== Dataset extract
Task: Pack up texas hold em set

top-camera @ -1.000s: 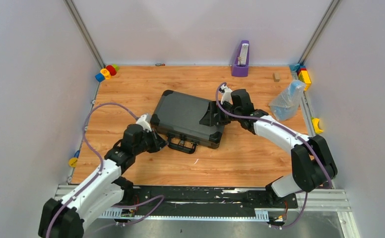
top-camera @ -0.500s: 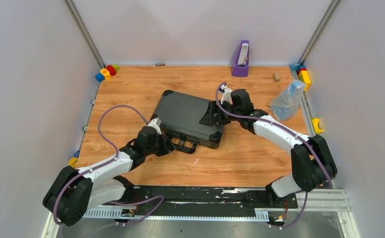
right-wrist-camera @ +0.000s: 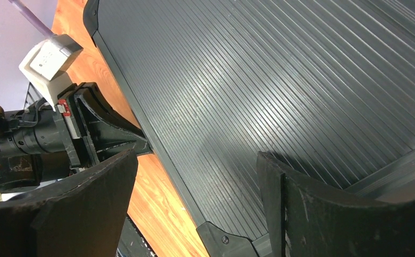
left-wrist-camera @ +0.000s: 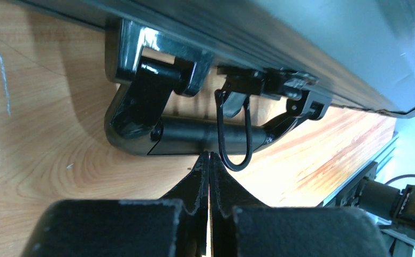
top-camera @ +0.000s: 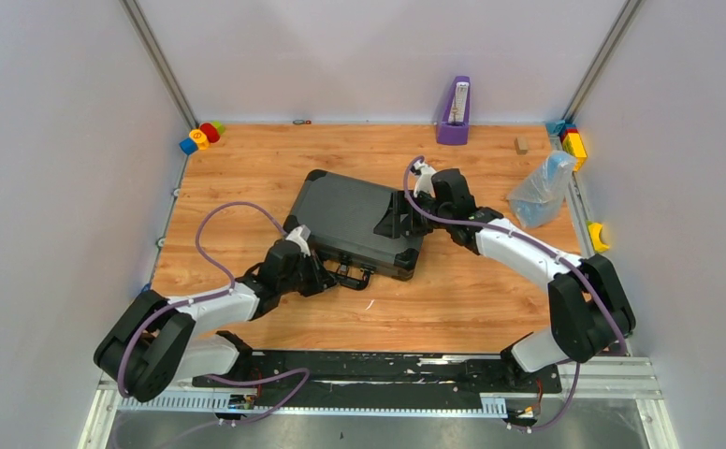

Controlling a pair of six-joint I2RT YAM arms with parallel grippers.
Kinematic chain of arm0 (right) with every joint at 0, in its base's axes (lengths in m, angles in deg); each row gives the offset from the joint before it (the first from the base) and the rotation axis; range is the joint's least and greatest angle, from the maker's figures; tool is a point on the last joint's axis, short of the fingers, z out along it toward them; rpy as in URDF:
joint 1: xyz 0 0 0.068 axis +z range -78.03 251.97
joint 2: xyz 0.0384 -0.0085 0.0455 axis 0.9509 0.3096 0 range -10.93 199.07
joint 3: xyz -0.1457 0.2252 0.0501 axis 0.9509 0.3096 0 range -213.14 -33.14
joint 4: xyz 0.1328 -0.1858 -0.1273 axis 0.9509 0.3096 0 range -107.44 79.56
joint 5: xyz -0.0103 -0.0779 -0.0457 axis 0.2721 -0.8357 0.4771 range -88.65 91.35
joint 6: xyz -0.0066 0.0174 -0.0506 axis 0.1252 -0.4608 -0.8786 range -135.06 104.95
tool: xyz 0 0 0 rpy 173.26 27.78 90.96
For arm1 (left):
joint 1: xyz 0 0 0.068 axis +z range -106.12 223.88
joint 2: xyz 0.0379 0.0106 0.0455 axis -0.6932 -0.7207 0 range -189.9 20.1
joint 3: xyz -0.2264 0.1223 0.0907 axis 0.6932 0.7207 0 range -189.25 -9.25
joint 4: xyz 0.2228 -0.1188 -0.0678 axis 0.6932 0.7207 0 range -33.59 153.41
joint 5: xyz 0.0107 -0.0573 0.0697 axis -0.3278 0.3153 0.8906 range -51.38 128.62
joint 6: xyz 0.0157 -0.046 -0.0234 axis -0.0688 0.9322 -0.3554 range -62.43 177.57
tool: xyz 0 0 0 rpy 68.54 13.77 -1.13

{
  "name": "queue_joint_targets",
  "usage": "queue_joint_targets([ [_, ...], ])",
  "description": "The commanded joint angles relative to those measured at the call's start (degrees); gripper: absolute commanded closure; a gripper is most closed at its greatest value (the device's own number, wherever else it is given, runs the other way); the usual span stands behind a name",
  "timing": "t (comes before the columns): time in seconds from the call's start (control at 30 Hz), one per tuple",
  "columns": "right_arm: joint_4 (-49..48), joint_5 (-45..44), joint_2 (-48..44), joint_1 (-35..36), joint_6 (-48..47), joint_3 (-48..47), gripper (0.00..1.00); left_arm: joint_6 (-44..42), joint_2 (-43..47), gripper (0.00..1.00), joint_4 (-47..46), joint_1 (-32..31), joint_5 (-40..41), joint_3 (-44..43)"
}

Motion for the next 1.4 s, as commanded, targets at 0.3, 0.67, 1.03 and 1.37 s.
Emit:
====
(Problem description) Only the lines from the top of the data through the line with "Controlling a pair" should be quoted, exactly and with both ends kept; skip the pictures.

(Answer)
Task: Pack up texas hold em set

top-camera @ -1.000s: 
top-camera @ -0.500s: 
right-wrist-camera @ +0.000s: 
left-wrist-camera @ +0.000s: 
top-camera @ +0.000s: 

Controlling a pair of six-joint I2RT YAM arms with parallel grippers.

Work on this exercise has been completed.